Here Is The Money Leaving Your Bank For Crypto
Last week, JP Morgan opened banking’s first presence in the metaverse within the blockchain-based virtual world of Decentraland (go HERE for a primer). The “Onyx Lounge,” named after the Bank’s blockchain product, comes complete with a roaming tiger greeting visitors and an ironic portrait of CEO Jamie Dimon, who has been a crypto naysayer. Now, if you think authenticating a customer is hard in the physical world, it’s really hard in the virtual one. As such, the move is likely more publicity stunt than the building blocks of the first virtual branch, but time will tell. Regardless of how ephemeral you think the metaverse is, in this article, we wanted to present some very real data on real money leaving your real Bank that is likely to speed up due to the current events in Canada and Ukraine.
Photo credit: Bloomberg
While banks can build their own lounge for about $10,000 of land value and about $15,000 in development cost, it is likely too early for that. Given that most internet users are still skeptical about the metaverse (below) and most bank customers are even more so, there is no need to be on the cutting edge of this trend.

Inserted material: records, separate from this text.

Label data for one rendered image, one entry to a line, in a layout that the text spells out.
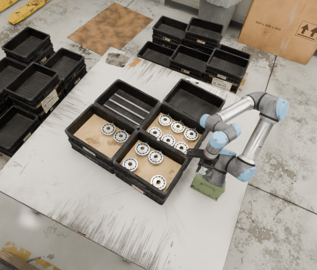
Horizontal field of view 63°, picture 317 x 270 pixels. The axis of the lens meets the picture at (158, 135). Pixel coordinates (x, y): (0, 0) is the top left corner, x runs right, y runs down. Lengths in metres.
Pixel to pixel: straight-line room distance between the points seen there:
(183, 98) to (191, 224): 0.96
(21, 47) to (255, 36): 3.02
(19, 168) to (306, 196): 2.60
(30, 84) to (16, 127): 0.42
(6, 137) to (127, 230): 1.55
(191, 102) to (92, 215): 1.11
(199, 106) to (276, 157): 1.31
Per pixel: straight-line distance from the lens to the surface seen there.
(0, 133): 2.85
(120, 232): 1.76
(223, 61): 3.07
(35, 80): 2.85
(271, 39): 4.20
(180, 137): 1.90
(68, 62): 3.11
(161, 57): 3.30
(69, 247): 2.52
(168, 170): 1.76
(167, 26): 3.59
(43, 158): 2.05
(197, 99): 2.15
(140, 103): 2.06
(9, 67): 3.23
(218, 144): 1.26
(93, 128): 1.94
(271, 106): 1.60
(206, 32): 3.38
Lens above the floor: 2.42
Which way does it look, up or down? 57 degrees down
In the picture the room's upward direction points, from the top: 8 degrees clockwise

However, before you get to the metaverse, your bank’s position on crypto is likely something management needs to be proactive about.

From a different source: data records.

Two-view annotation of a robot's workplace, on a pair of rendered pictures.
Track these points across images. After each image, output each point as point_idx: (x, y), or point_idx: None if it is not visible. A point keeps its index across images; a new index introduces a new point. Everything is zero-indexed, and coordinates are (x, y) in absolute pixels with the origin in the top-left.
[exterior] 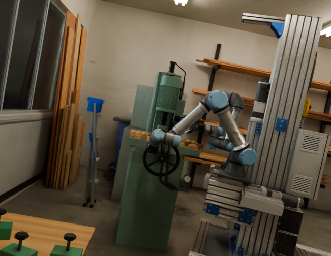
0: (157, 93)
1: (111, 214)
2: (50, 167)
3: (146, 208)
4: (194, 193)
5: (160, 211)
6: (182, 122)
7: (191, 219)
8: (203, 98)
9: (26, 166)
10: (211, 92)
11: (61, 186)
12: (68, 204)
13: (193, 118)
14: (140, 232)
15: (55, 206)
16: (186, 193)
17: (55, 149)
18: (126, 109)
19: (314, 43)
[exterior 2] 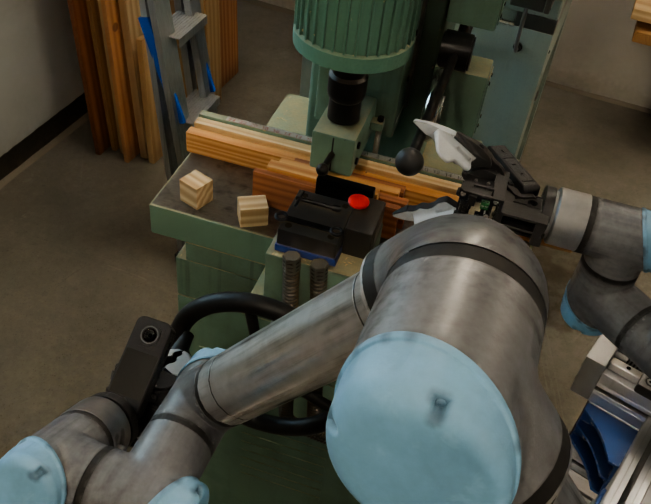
0: None
1: None
2: (94, 92)
3: (275, 448)
4: None
5: (332, 468)
6: (243, 367)
7: (566, 347)
8: (389, 249)
9: (4, 102)
10: (395, 301)
11: (143, 149)
12: (131, 248)
13: (313, 372)
14: (264, 498)
15: (84, 260)
16: (619, 169)
17: (95, 31)
18: None
19: None

Dollars-to-Crypto Leaving The Bank
A recent study of ACH transactions by FISERV (below) of almost 200 banks showed that the number of banks that have customers moving money to the crypto channels is at least 91% and likely closer to 100%. In the 60 days surveyed, more money went to crypto than to Amazon, Walmart, and Target combined from just the pure crypt plays such as Coinbase. This doesn’t count fintechs such as Paypal and Robinhood that have at least a material amount of funds being transferred into crypto.
This all points to the fact that there is a large cross-section of a bank’s customer base that is already buying Bitcoin and other cryptocurrencies. Presumably, many of these customers would like to store the crypto with their Bank due to ease of use and the trust factor. Some surveys put that number as high as 80%.
Current Events Are Driving Crypto
The recent trucker protest in Canada and the Canadian Government’s response of threatening to shut down the bank accounts of anyone that donated to the truckers without due process will serve to make many US customers consider having alternative investments in crypto. The same goes for the banning of select Russian Banks from SWIFT and the positioning of greater sanctions that place a burden on legitimate banks and customers alike.
Many legitimate businesses and customers that get caught in the SWIFT ban will seek other alternative messaging channels. Banks are likely to raise some of the international money transfer fees to handle the increased burden of sanctions screening. The net result is a faster movement of customers to alternative payment channels.
A messaging and payments channel built on a blockchain would efficiently allow for more granular and efficient sanctions screening as a variety of Know-Your-Customer, sanction audits, transaction messaging, and monitoring can be quickly automated. This crypto channel based on a stablecoin would lead more customers to purchase crypto for both payments and investments.
Any way you look at it, the future is more customers going into crypto, not less.
Putting This Into Action
If your bank doesn’t have plans to have some crypto offering, then at a minimum, it may want to set a threshold of when it might. This should at least be a serious discussion that includes both education and planning. Will your Bank offer a crypto product when X number of banks offer the product? Will it offer the product when it sees Y amount go out the door? Or, will it offer the product when it can get better than a 17% ROI on the effort? The other critical question is what happens when a bank needs additional collateral for a loan and crypto is the only alternative?
Whatever the metrics, having this discussion can help banks come up with a plan and a general timetable.
Additionally, a bank should have a rough idea of what products it might want to offer so it can start researching now. Does it want to offer crypto custody, the ability to send/receive crypto payments, the ability to take crypto collateral, and/or does it want to offer a crypto product such as a crypto savings account?
Regardless of what it decides, being proactive and having intent around this growing cryptocurrency channel is a hallmark of solid management. Banks should fall back to their purpose, mission, and brand to see if facilitating a crypto offering makes sense. If it does, then setting an approximate direction and timetable will make the project process much more efficient. If it does not, understanding why not may lead to various other decisions and will at least lay the groundwork of when it should consider a new product in this space.
The crypto channels will only continue to expand, and it is now a large enough movement where banks can no longer be passive in this critical decision.